Data analysis and method development in population genetics often rely on the simulation of models that provide in silico ground truth. While numerous models have been published for many species, efficient and reproducible simulation is far from easy. In an effort to standardize population genetic simulations, the PopSim Consortium developed the stdpopsim resource.

Stdpopsim currently consists of a catalog of widely used population genetic models for six species: Homo sapiens, Pongo abelii, Canis familiaris, Drosophila melanogaster, Arabidopsis thaliana and Escherichia coli. Information including physical organization of the genome, inferred genetic maps, population-level parameters, and demographic models is carefully curated. The simulation engines support both coalescent and forward simulations, with rigorous quality control for reliable execution. Both a command line interface and a Python API are provided for ease of use.

The authors applied stdpopsim to benchmark several methods for demographic inference.
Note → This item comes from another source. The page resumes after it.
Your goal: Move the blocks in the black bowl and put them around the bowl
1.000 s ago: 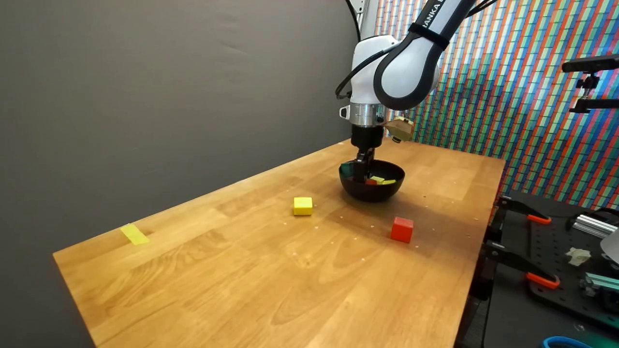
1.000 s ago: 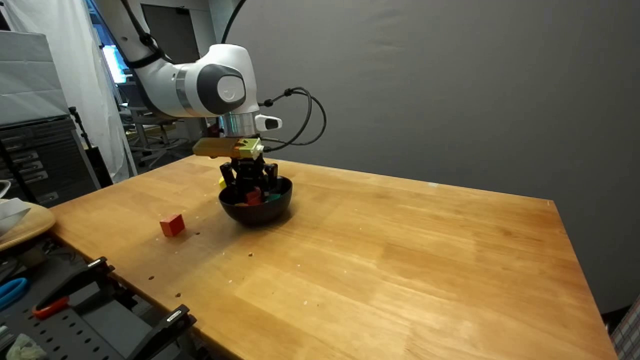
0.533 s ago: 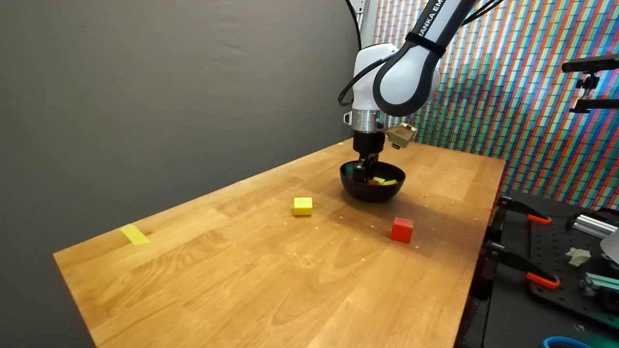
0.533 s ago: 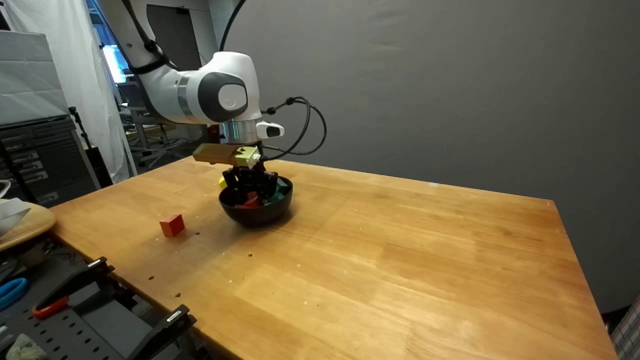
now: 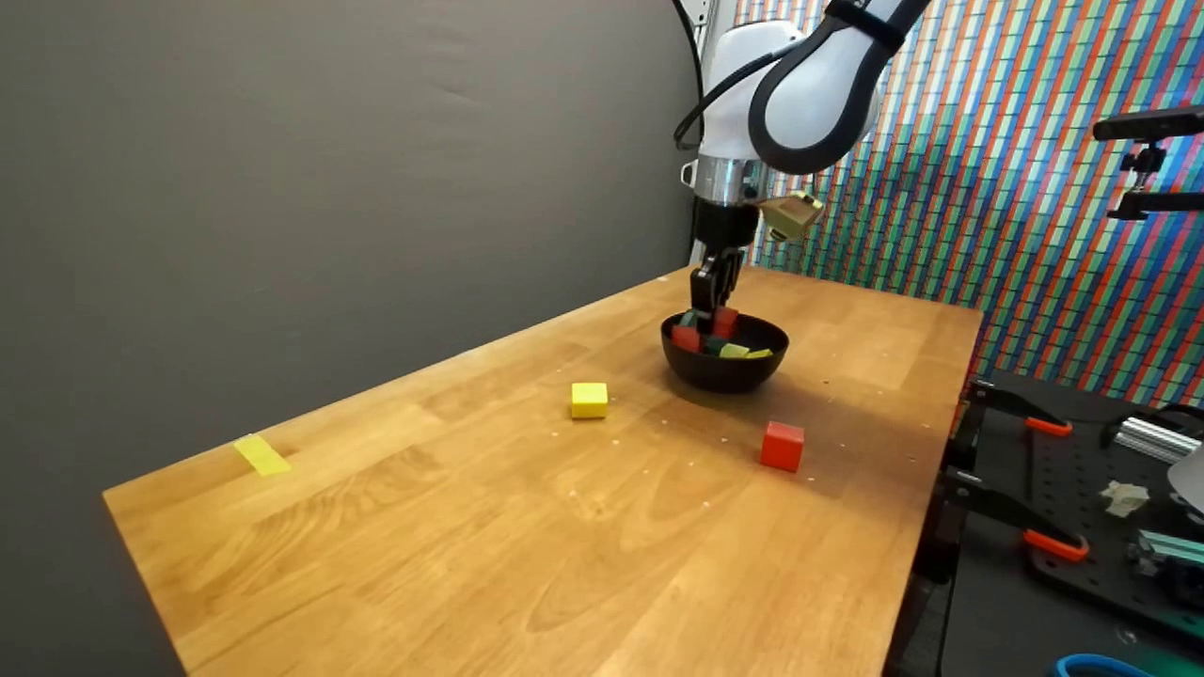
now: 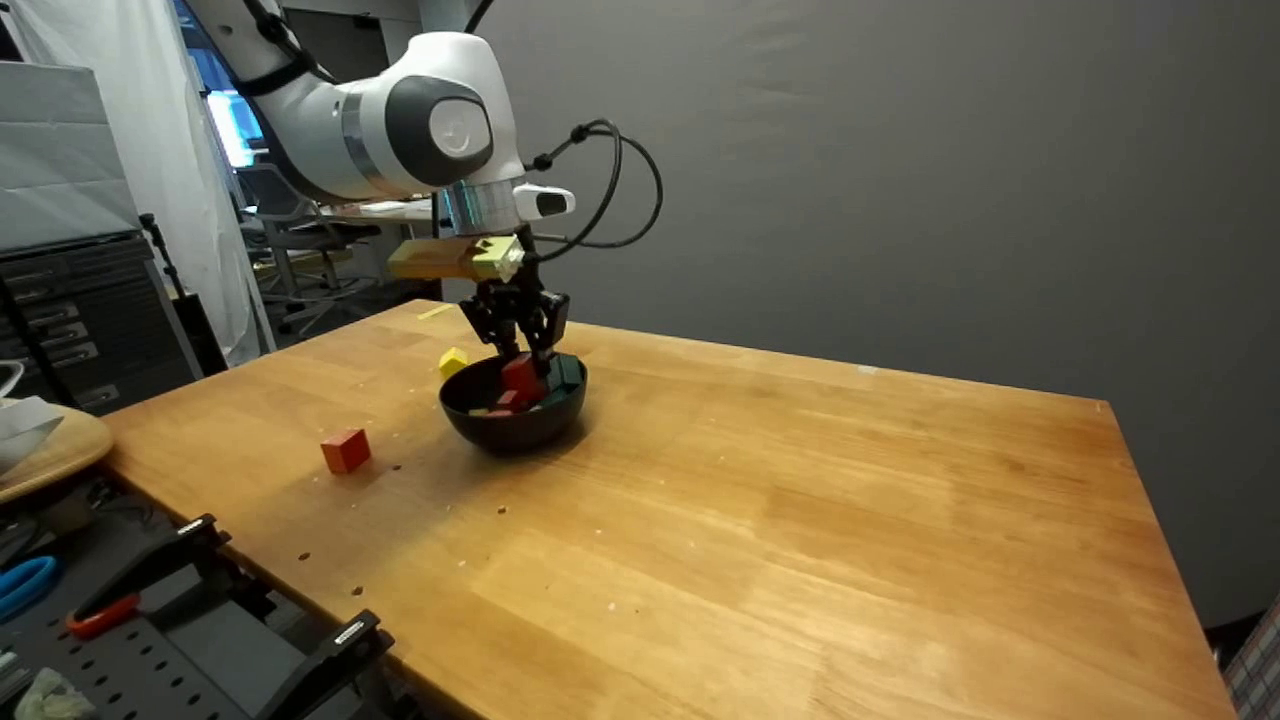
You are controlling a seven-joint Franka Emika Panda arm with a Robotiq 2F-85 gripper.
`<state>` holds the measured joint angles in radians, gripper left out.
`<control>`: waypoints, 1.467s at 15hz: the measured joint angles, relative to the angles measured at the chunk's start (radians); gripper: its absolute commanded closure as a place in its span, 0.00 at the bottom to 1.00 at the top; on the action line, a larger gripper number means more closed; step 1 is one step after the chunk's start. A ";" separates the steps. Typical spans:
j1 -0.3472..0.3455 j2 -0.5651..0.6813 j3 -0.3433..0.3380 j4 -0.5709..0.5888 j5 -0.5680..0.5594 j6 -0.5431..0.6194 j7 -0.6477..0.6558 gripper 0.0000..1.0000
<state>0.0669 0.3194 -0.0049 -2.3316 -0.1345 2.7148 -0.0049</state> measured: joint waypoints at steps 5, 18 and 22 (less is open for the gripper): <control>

Compared to most previous benchmarking efforts, the standardized strategy deployed by stdpopsim can minimize the chance of errors when simulating complicated models and can enable consistent and fair comparison under a variety of relevant population genetic scenarios.

The PopSim Consortium is adding support for more complex simulation models, including various forms of selection, as well as expanding the catalog of species and demographic models, notes Jerome Kelleher of the University of Oxford. “This project was born out of the need for standardization and community standards in population genetics,” says Andrew Kern of the University of Oregon. “A number of us saw a need to try to actively pull the community together, to establish best practices and communal resources that will enable the next decade(s) of discovery. Simulation is a crucial tool for popgen, so this first product from the PopSim consortium, the stdpopsim library, is a logical initial step.”